3. The diagnosis of hemophilia is only clinical
Myth. First, the patient is subjected to clinical analyzes carried out by the doctor who requests them exams laboratory tests to confirm the disease. These tests measure the level of blood clotting factors (VII and IX).
4. Hemophilia does not have treatment
Myth. Although the disease has no cure, it can be controlled. Hemophilia therapy is fundamentally based on the administration (intravenous infusion) of concentrates of deficient factors (VIII or IX) through prevention strategies (prophylaxis) or in response to bleeding episodes. Today, a person with hemophilia can lead a normal life and fulfill their role in society. In fact, the treatment is available in all hemophilia treatment centers in Brazil, free of charge.
“It is worth noting that the earlier treatment is started, the fewer consequences there will be for the patient. Therefore, it is important to seek medical help so that the disease is properly diagnosed, treated and monitored throughout the patient’s life,” emphasizes Dr. Priscilla Mattar.
5. Patients with hemophilia cannot engage in physical activity
Myth. With proper treatment and medical monitoring, hemophiliacs can and should engage in light exercise. People with hemophilia have specific exercise needs and need to strengthen muscles and joints in a targeted way to decrease the risk of joint damage and reduce the risk of bleeding. Furthermore, the regular practice of a physical activity it also influences emotional well-being, resulting in positive impacts on mental health and anxiety control. Before starting any exercise, however, consult your doctor.
With the aim of helping patients suffering from congenital hemophilia to practice physical exercise safely, Novo Nordisk launched the HaemActive application in 2021. Free, it was developed by specialized physiotherapists and doctors and allows the patient to carry out physical activity at any time and place, without the need to go to the gym, with exercises so that children and adults can strengthen and stretch their muscles and improve balance.
6. Is it possible to have a quality of life after being diagnosed with haemophilia?
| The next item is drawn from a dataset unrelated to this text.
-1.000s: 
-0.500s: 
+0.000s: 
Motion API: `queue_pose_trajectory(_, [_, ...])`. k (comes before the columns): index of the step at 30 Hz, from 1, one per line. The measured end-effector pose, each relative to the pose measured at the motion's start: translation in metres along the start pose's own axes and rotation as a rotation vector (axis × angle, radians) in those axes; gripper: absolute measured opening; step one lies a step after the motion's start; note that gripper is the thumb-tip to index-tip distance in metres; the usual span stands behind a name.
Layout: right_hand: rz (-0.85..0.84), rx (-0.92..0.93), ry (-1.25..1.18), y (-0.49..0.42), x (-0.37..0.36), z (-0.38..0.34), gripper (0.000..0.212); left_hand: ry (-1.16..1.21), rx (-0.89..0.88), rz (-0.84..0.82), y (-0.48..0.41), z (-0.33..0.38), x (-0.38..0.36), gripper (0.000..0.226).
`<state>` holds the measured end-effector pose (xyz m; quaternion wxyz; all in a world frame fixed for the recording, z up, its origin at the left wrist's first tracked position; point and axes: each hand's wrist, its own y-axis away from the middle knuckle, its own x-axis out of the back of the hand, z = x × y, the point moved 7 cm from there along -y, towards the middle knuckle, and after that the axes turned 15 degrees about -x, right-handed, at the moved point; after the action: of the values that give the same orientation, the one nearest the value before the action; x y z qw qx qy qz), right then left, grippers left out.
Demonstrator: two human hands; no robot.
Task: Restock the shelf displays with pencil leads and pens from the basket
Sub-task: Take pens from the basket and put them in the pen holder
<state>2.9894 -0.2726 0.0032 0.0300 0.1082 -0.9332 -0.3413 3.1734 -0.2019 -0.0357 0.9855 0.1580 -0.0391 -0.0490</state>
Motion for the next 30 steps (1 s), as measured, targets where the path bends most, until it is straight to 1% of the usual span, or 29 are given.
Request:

REAL. When we talk about a chronic and rare pathology we can get the false impression that it is a limiting factor that prevents the patient from leading an active life; It is therefore necessary to act in various areas to make people aware that it is possible to live well with the disease.
“It is essential to see the patient, and that he also sees himself, in addition to the haemophilia. Through adequate treatment and regular monitoring, life quality of the patient increases considerably, allowing him to realize his dreams and lead an active life, including playing sports”, comments Dr. Priscilla Mattar.
By Amanda Mendes
Source: Terra
Ben Stock is a lifestyle journalist and author at Gossipify. He writes about topics such as health, wellness, travel, food and home decor. He provides practical advice and inspiration to improve well-being, keeps readers up to date with latest lifestyle news and trends, known for his engaging writing style, in-depth analysis and unique perspectives.